A breath of fresh - or at least less smelly - air should blow past the Carson City Wastewater Reclamation Plant by September.
A new way to spin water from sludge should bring relief to drivers in the roundabout area of Fifth Street and Edmonds Drive and people living in the River View and River Knolls neighborhoods.
Sewer operations chief Kelvin Ikehara's crew is testing the system and synchronizing the many software programs in a new $5.5 million mechanical sludge dewatering equipment that should be fully operational by the end of April.
The centrifuge, similar in concept to a clothes dryer, will replace the century-old way of drying waste remnants in evaporative ponds.
"We're moving out of the Stone Age and into the new millennium," said Tom Hoffert, the city's utilities operation manager. "This is a major leap."
More important, the sludge drying process is moving from the outdoors to an indoor facility that will contain the notorious odors that permeate the neighborhood.
"On average, the smell produced by the plant will be reduced by 90 percent," Hoffert said.

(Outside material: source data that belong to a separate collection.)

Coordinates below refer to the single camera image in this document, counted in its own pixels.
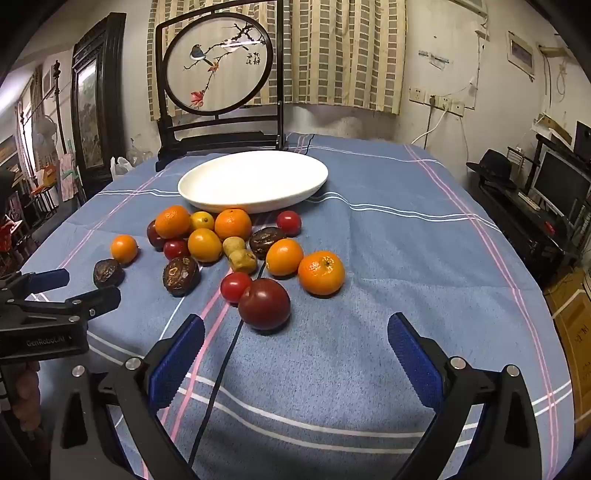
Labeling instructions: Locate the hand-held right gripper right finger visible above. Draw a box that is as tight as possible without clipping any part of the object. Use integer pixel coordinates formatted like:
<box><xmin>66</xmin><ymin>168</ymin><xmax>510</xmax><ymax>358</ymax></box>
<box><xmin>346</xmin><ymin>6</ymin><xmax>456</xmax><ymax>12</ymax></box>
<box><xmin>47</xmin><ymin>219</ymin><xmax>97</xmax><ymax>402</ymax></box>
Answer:
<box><xmin>387</xmin><ymin>312</ymin><xmax>543</xmax><ymax>480</ymax></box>

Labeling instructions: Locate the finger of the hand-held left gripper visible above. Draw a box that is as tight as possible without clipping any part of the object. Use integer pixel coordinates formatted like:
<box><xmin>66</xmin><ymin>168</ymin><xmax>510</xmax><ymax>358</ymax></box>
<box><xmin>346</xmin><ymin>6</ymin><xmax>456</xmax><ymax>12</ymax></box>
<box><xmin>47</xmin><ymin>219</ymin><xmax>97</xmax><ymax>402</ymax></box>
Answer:
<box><xmin>0</xmin><ymin>268</ymin><xmax>70</xmax><ymax>302</ymax></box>
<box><xmin>13</xmin><ymin>285</ymin><xmax>122</xmax><ymax>325</ymax></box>

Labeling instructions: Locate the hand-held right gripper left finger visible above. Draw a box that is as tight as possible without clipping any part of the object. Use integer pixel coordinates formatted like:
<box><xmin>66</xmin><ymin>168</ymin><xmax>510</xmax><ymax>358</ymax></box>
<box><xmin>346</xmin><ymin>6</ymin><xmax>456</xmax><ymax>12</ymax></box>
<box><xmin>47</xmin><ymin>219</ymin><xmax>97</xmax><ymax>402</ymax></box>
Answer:
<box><xmin>48</xmin><ymin>314</ymin><xmax>206</xmax><ymax>480</ymax></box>

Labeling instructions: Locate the dark brown water chestnut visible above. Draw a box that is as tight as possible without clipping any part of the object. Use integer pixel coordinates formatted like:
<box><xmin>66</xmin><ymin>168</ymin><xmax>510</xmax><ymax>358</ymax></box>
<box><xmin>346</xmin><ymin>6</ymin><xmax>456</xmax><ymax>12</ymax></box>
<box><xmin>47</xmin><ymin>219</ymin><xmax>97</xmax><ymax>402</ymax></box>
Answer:
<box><xmin>162</xmin><ymin>257</ymin><xmax>201</xmax><ymax>296</ymax></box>
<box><xmin>93</xmin><ymin>259</ymin><xmax>125</xmax><ymax>289</ymax></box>
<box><xmin>249</xmin><ymin>226</ymin><xmax>287</xmax><ymax>260</ymax></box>

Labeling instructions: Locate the smooth orange citrus fruit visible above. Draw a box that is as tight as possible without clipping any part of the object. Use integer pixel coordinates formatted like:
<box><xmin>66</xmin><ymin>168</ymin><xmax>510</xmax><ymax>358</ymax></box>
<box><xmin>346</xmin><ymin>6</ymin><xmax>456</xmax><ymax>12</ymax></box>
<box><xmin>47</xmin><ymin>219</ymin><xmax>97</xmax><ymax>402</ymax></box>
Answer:
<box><xmin>265</xmin><ymin>238</ymin><xmax>304</xmax><ymax>277</ymax></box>
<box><xmin>187</xmin><ymin>228</ymin><xmax>223</xmax><ymax>263</ymax></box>
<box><xmin>110</xmin><ymin>235</ymin><xmax>139</xmax><ymax>265</ymax></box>

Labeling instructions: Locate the dark red plum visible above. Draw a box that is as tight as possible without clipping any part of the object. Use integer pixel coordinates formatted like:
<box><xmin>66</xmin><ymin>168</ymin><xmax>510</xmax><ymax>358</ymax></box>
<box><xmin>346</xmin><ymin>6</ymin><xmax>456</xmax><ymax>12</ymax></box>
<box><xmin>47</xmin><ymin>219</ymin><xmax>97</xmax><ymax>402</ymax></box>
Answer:
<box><xmin>147</xmin><ymin>220</ymin><xmax>167</xmax><ymax>249</ymax></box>
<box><xmin>238</xmin><ymin>278</ymin><xmax>291</xmax><ymax>331</ymax></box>

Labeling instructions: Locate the orange mandarin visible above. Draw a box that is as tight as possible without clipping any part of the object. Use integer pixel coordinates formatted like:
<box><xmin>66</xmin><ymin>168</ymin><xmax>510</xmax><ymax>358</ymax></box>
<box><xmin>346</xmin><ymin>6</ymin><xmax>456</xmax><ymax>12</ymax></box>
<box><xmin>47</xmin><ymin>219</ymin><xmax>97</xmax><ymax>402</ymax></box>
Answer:
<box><xmin>215</xmin><ymin>209</ymin><xmax>253</xmax><ymax>241</ymax></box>
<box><xmin>298</xmin><ymin>250</ymin><xmax>346</xmax><ymax>296</ymax></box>
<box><xmin>154</xmin><ymin>205</ymin><xmax>192</xmax><ymax>239</ymax></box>

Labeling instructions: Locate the white oval plate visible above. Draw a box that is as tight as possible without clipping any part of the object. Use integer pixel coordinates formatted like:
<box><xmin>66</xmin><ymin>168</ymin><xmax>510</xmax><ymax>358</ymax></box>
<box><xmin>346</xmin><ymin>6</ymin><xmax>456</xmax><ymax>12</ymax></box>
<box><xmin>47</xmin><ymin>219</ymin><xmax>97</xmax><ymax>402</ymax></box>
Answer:
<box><xmin>178</xmin><ymin>151</ymin><xmax>329</xmax><ymax>214</ymax></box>

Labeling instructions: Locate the person's left hand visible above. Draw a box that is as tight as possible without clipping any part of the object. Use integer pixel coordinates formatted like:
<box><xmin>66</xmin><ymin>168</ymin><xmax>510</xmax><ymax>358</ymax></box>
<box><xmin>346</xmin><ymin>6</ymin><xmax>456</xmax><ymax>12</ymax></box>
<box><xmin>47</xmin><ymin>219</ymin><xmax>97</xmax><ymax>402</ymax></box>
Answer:
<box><xmin>11</xmin><ymin>362</ymin><xmax>42</xmax><ymax>432</ymax></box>

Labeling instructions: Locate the blue striped tablecloth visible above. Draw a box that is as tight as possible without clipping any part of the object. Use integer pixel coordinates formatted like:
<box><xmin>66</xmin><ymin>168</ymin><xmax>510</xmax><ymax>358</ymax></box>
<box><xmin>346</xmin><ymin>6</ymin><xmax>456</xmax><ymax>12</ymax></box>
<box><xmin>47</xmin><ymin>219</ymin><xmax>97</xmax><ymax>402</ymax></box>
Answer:
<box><xmin>18</xmin><ymin>133</ymin><xmax>573</xmax><ymax>480</ymax></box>

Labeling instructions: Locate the white plastic bag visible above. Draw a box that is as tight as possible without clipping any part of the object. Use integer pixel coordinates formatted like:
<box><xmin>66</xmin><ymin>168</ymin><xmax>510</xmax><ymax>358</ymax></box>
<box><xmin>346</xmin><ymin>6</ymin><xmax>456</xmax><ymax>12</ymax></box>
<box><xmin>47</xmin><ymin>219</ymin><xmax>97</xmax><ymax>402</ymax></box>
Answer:
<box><xmin>110</xmin><ymin>156</ymin><xmax>137</xmax><ymax>178</ymax></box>

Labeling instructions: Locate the white standing fan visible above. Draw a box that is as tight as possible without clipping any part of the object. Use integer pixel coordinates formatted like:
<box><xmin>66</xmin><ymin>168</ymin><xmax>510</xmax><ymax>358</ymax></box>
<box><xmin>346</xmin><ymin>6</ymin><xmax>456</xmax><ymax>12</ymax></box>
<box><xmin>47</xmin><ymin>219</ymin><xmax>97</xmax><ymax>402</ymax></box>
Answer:
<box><xmin>30</xmin><ymin>115</ymin><xmax>58</xmax><ymax>153</ymax></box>

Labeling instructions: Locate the black media stand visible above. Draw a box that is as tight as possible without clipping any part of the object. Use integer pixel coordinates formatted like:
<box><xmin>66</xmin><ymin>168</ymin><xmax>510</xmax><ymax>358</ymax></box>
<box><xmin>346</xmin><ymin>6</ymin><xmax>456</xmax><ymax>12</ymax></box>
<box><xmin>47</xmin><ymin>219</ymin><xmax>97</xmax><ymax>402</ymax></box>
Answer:
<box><xmin>475</xmin><ymin>134</ymin><xmax>583</xmax><ymax>287</ymax></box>

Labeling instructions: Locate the round embroidery screen black stand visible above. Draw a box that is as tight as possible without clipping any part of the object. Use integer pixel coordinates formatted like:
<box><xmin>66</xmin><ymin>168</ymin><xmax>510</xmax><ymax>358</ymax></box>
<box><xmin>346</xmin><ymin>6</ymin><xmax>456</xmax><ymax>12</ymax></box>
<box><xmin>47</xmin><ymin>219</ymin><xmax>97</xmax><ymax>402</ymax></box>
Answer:
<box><xmin>154</xmin><ymin>0</ymin><xmax>284</xmax><ymax>172</ymax></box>

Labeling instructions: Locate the tall dark wooden cabinet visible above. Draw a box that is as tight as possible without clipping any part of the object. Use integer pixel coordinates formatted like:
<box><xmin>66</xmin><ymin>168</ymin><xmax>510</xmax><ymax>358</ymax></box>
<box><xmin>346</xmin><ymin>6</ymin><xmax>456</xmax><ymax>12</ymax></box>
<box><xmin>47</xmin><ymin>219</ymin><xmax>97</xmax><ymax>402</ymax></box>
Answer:
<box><xmin>71</xmin><ymin>12</ymin><xmax>127</xmax><ymax>185</ymax></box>

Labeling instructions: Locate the black hat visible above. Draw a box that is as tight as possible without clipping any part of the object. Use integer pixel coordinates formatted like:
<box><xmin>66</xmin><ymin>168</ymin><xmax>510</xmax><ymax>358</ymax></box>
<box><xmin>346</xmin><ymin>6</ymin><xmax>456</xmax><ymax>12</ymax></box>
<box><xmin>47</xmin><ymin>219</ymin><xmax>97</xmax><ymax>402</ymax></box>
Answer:
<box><xmin>466</xmin><ymin>148</ymin><xmax>517</xmax><ymax>190</ymax></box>

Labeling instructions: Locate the black monitor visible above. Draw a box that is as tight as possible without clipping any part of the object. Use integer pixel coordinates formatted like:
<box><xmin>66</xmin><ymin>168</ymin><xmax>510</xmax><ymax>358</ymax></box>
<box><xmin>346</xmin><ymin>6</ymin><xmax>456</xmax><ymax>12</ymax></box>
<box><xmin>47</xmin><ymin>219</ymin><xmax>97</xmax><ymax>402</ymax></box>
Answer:
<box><xmin>530</xmin><ymin>145</ymin><xmax>591</xmax><ymax>217</ymax></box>

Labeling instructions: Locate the black speaker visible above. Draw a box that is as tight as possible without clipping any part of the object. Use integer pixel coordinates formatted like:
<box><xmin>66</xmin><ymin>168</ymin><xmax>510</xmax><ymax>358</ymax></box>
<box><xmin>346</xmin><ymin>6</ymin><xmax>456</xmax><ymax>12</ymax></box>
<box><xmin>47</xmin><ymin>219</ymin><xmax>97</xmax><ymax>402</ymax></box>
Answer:
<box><xmin>574</xmin><ymin>121</ymin><xmax>591</xmax><ymax>162</ymax></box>

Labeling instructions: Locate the beige checked curtain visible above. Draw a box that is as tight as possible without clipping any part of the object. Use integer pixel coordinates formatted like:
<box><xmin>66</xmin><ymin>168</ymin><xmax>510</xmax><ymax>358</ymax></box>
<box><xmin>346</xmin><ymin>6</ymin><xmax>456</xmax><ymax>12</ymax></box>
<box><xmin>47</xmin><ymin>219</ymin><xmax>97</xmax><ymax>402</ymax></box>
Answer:
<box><xmin>147</xmin><ymin>0</ymin><xmax>408</xmax><ymax>121</ymax></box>

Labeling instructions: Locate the black cable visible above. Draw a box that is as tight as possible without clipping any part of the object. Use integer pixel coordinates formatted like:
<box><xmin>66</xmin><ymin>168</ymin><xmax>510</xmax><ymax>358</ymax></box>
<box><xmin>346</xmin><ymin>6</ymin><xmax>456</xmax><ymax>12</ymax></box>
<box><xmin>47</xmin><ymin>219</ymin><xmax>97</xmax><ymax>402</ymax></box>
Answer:
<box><xmin>187</xmin><ymin>261</ymin><xmax>271</xmax><ymax>467</ymax></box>

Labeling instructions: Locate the white power cable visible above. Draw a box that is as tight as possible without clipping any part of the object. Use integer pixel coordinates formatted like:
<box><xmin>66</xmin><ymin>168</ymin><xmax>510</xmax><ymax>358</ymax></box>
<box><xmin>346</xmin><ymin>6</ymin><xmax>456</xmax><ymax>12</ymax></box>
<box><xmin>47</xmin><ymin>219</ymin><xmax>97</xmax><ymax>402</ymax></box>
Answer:
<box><xmin>411</xmin><ymin>104</ymin><xmax>451</xmax><ymax>146</ymax></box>

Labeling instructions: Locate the framed wall picture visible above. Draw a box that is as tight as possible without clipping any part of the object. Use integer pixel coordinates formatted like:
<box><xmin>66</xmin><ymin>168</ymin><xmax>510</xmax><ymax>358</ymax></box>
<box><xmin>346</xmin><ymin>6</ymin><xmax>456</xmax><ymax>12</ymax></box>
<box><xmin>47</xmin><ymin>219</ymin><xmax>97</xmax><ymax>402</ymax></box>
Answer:
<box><xmin>507</xmin><ymin>31</ymin><xmax>536</xmax><ymax>77</ymax></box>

Since the early 1960s, Carson City has used evaporative ponds to dry out the remnants of waste that emerge from the anaerobic digestion system. The anaerobic system uses bacteria to break down the solid wastes that the sewer brings to the treatment plant.
With city growth, the evaporative pond systems has grown to 22 drying beds covering 14 acres with exposed waste solids. As the waste dries, the smell is released into the air, Hoffert said.
"Instead of ponds to dry the solids, now we're spinning the water out of the solids, which are then transported immediately from the plant," Ikehara said.
The mechanized sludge dewatering equipment consists of two centrifuges. These are cylinders about 16 feet long and 30 inches in diameter that spin while filled with sludge - a mix of waste and water. The spinning removes the water and produces waste cake.
The centrifuge can produce 14 cubic yards of cake a day, enough to handle the waste of 75,000 people, the estimated population of Carson City once all available land is developed.
Carson City first looked at converting from drying beds to a centrifuge in the mid-1990s when frequent odor complaints surfaced from River View and River Knolls.
"When the plant was put here, this was considered way out of town and since then development has surrounded us," Hoffert said.
The utilities department has worked actively on the centrifuge since 1996 but Hoffert said the design and building of such a system takes four years. Construction on the sludge dewatering equipment started in September 1998 and is now in the final tinkering to make sure all the computers interface properly.
The centrifuge system was built with existing revenue with no need to increase sewer rates, Hoffert said.
By the end of the month, no new sludge will be added to the evaporation ponds, but the existing sludge needs to dry out before it can be removed.
"We need the summer heat to dry the solids," Ikehara said.
Hoffert said he is exploring the cost effectiveness of other options to accelerate the drying process. Leaving it to nature will likely take until September or into fall.
"We want to remove the odor as soon as possible," Hoffert said. "We are looking at ways to do it sooner."